The Military Programming Law (LPM) is the primary legislative vehicle that grants ANSSI its powers over critical infrastructure.

  • Critical Information Systems (CIS): The LPM mandates specific, reinforced security obligations for Operators of Vital Importance (OIVs)—public and private entities in 12 sectors (like energy, transport, banking, healthcare) whose loss would seriously impair national economic or military power. These are defined under the broader French framework for Security of Activities of Vital Importance (SAIV).
  • Mandatory Security Measures: OIVs are required to implement security rules (defined by ANSSI) on their most critical systems, often covering areas like network segmentation, detection capabilities, and accreditation.
  • Incident Reporting: OIVs must immediately report security incidents affecting their CIS to ANSSI.
  • Enforcement Powers: The LPM gives ANSSI the power to perform security inspections and, in case of a major crisis, impose mandatory security measures. The most recent LPM (2024-2030) dedicated €4 billion to strengthening cyber defense capabilities, including enhanced support for ANSSI’s analysis and detection work.
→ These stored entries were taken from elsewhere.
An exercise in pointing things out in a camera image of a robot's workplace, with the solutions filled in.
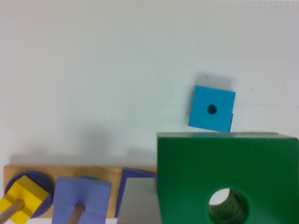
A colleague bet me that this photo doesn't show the blue square block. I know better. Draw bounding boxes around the blue square block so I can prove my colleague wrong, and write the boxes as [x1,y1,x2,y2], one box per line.
[189,86,235,132]

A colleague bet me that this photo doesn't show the wooden peg middle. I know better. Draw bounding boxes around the wooden peg middle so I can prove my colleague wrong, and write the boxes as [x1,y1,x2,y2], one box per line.
[66,204,85,224]

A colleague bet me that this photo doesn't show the yellow block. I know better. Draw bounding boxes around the yellow block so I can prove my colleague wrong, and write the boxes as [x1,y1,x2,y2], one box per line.
[0,175,50,224]

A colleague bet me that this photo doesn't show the wooden peg base board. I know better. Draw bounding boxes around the wooden peg base board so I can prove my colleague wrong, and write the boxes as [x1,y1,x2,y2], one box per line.
[3,164,158,218]

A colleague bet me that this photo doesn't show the wooden peg far end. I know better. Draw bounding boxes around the wooden peg far end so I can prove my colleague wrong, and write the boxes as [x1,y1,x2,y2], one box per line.
[0,199,24,224]

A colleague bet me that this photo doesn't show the dark purple square block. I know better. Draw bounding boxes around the dark purple square block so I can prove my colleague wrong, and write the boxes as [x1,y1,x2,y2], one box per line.
[115,167,157,217]

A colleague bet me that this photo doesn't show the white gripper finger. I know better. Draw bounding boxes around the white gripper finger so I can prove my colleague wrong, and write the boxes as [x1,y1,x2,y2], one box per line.
[117,177,162,224]

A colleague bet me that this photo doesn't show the dark purple round disc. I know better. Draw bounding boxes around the dark purple round disc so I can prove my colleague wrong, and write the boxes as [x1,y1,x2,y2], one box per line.
[5,171,54,218]

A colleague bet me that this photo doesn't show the green square block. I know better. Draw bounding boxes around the green square block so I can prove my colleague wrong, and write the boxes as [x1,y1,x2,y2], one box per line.
[157,133,299,224]

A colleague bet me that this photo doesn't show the light purple square block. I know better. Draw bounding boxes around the light purple square block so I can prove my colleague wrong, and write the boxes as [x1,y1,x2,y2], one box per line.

3. Integration with EU Law (NIS2 & DORA)

French law is rapidly integrating EU directives, which broadens the number of regulated companies beyond the traditional OIV scope:

  • NIS2 Directive: This EU directive is currently being transposed. It replaces the old categories with Essential Entities and Important Entities, significantly increasing the number of organizations (including certain manufacturers and digital services) subject to mandatory risk management and reporting requirements, with ANSSI serving as the main competent authority.
  • DORA (Digital Operational Resilience Act): As a Regulation, DORA is directly applicable in France but is overseen by the relevant financial and insurance sector regulators, in coordination with ANSSI for ICT-related matters.

In summary, French cybersecurity regulation is characterized by its strong focus on national sovereignty and the centralized role of ANSSI, which enforces strict requirements primarily through the LPM for critical entities and increasingly through the transposition of comprehensive EU law for the wider economy.